### Your objective
Count the lines in the records that hold the string "trace". Only the number should be given.
____ Provided material
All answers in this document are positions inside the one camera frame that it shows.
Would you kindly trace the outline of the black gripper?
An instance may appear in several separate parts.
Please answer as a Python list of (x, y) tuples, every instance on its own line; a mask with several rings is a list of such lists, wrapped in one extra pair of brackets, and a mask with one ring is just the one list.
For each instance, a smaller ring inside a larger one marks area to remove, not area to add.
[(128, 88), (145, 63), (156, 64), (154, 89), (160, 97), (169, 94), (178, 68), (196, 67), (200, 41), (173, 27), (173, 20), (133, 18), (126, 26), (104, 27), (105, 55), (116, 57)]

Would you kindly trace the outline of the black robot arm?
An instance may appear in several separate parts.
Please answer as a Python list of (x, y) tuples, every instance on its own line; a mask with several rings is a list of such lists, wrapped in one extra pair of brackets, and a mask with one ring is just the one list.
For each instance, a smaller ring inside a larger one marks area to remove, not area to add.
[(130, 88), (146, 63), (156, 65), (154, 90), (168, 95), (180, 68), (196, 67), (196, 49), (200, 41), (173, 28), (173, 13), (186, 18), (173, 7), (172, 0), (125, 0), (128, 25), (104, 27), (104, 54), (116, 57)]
________
### Expected output
2